It's been 7 years since Lucas took me under his wings and also the birth of my sons, Jayden, Kayden, and Braden and I must admit that my kids were the best thing that has ever happened to me, and I was so proud to be the mother of three lovely angels.

After the triplets' birth, things took a huge turn for the better and thanks to Lucas, I was able to achieve so much in life and eventually became a successful businesswoman. My life couldn't be any better and I couldn't be more happy than I am.

The kids were so fond of Lucas, and they all called him dad. At first, I had thought Lucas would have a problem with that, and I tried making them stop calling him dad, but when Lucas found out about it, he cautioned me and made me stop trying to make them stop calling him dad. Lucas insisted that he had no issue with that, and I eventually gave up on trying to stop them from doing that.

Lucas has been a great father figure to my kids and for all he's done, I am deeply indebted to him. He gave me my own office to work in, and I couldn't be more grateful.

“Aren't you going to rest? You've worked a lot lately, and I think you deserve a rest.” Lucas said, when he saw me working in the study one night.

“The files were so important that I just couldn't drop them without doing something. I'm to present it to the shareholders of the board at tomorrow's meeting, so I need to make it the best because your company deserves something spectacular.” I smiled.

“You don't have to work your butt off for my company, Astrid.” He sighed.

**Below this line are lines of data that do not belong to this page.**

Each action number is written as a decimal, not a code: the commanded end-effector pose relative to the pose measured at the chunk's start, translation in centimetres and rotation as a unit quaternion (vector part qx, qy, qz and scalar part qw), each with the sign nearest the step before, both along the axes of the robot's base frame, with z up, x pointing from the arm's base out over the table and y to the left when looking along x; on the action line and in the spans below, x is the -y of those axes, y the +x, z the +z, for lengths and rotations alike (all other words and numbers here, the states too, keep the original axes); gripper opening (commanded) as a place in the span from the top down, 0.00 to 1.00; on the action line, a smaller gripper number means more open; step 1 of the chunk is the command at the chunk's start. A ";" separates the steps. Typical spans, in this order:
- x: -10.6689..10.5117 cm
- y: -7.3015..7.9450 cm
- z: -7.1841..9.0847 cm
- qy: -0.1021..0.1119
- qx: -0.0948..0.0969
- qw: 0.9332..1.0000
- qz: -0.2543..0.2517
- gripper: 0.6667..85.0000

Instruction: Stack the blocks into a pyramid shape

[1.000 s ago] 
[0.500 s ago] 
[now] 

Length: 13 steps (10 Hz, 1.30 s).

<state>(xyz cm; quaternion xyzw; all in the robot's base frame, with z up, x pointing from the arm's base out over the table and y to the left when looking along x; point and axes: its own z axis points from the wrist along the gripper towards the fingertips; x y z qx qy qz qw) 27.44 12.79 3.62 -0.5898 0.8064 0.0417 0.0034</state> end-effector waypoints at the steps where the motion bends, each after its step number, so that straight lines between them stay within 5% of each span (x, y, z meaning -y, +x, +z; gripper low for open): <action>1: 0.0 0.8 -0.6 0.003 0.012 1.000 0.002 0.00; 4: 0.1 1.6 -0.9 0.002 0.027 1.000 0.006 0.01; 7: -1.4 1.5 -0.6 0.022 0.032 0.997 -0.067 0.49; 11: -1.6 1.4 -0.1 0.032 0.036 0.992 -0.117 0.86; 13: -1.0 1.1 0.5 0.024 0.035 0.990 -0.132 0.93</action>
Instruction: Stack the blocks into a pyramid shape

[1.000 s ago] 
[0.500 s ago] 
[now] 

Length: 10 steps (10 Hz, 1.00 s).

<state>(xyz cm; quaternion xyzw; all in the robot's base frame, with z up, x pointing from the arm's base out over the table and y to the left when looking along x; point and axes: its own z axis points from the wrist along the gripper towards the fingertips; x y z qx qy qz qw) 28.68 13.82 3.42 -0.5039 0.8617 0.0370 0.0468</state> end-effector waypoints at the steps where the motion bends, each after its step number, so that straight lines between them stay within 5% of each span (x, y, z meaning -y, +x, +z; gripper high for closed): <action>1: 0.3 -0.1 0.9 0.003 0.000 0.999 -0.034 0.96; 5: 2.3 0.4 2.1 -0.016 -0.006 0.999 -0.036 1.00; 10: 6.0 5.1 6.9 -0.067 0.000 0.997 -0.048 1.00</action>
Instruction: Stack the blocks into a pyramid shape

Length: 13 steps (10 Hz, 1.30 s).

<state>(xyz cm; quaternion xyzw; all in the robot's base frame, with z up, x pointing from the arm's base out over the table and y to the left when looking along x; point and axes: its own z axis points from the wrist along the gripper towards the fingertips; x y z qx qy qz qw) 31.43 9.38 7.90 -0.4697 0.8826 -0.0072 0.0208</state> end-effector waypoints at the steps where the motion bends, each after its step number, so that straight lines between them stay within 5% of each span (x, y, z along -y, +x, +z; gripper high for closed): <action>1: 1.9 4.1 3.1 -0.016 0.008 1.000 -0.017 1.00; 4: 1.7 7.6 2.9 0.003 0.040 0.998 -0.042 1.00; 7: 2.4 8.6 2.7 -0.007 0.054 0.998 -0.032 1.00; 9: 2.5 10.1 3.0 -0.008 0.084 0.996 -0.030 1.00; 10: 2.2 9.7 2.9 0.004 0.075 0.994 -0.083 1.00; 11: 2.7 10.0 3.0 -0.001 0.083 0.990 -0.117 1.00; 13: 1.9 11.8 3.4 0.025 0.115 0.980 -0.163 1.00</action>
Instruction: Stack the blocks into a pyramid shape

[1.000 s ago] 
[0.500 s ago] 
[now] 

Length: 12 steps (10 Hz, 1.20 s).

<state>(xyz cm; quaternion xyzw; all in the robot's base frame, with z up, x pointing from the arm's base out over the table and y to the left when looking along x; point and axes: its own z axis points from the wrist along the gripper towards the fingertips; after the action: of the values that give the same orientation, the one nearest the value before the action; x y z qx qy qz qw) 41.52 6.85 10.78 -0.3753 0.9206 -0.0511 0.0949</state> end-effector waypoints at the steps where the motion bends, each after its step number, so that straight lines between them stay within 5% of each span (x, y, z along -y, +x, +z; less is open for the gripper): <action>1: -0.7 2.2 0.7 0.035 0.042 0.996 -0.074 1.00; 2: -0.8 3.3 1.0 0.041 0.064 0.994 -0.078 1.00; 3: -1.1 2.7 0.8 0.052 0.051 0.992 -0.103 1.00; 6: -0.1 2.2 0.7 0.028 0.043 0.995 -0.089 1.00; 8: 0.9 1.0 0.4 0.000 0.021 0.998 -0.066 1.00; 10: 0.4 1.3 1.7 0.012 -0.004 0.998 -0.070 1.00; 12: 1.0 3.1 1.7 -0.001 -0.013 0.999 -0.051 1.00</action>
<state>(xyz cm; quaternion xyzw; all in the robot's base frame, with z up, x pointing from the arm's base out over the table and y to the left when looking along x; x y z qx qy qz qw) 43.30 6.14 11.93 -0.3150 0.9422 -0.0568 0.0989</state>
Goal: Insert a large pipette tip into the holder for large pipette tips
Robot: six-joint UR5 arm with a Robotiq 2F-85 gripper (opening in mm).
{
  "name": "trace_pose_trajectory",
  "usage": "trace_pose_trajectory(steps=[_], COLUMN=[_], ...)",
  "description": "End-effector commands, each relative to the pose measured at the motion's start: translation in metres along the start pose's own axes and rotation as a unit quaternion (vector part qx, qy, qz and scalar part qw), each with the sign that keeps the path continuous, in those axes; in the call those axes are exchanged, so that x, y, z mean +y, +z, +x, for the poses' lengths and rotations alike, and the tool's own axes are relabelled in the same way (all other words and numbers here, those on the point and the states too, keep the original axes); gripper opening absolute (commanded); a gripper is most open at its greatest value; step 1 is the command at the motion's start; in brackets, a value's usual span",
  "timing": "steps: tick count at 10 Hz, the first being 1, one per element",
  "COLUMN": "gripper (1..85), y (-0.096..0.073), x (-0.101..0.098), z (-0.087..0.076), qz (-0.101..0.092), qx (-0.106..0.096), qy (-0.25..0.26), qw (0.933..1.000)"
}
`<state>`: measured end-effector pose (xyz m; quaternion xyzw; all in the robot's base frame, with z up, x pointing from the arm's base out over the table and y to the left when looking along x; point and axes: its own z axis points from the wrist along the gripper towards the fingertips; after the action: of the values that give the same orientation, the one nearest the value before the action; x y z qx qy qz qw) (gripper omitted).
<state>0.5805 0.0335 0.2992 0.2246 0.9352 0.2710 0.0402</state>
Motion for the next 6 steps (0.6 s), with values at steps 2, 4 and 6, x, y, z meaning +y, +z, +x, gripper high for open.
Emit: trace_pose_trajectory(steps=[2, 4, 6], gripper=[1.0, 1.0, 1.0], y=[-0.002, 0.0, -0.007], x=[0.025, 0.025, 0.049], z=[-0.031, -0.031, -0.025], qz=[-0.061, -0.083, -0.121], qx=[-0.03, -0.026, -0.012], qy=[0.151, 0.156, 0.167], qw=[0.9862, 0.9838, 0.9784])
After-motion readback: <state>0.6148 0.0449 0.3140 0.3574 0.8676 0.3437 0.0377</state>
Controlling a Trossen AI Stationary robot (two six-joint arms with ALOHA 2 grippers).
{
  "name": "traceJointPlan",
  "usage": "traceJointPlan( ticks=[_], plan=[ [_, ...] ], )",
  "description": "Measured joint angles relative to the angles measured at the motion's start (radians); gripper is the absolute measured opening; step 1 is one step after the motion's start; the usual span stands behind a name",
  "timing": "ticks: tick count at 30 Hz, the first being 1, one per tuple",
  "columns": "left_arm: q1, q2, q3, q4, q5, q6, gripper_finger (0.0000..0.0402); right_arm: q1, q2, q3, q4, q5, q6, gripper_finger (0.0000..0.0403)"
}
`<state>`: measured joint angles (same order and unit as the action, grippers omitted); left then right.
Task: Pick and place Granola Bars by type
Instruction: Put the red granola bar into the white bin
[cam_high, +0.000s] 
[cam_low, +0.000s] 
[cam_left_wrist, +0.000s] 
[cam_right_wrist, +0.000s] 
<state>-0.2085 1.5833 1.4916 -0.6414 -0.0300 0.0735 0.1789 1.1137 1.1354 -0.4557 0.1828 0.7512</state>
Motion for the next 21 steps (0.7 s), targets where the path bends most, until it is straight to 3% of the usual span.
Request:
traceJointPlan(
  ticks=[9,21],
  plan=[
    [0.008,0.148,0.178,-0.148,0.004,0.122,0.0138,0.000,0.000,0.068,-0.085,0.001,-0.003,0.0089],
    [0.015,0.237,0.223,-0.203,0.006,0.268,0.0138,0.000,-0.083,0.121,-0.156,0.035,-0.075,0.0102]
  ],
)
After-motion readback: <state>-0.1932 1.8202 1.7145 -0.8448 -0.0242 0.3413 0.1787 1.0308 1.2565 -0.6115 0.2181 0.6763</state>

“Of course I will. You made me who I am today. I wouldn't have achieved all these without you, and you expect me to neglect you like that? No, that's not going to happen.” I chuckled.

He sighed in surrender. “Well, if you say so. But make sure you go to bed soon. It's almost 12am, and I wouldn't like you to be stressed out in the morning. You do not want to fall asleep while making your presentation to the shareholders, you know.” He joked and I laughed.

“Noted.” I smiled.

He placed a peck on my forehead before leaving. After he left, I couldn't help but bless the moon goddess for her help. It wasn't easy, and here I am. Lucas was like the best thing that has ever happened to me and my babies, and I couldn't ask for more.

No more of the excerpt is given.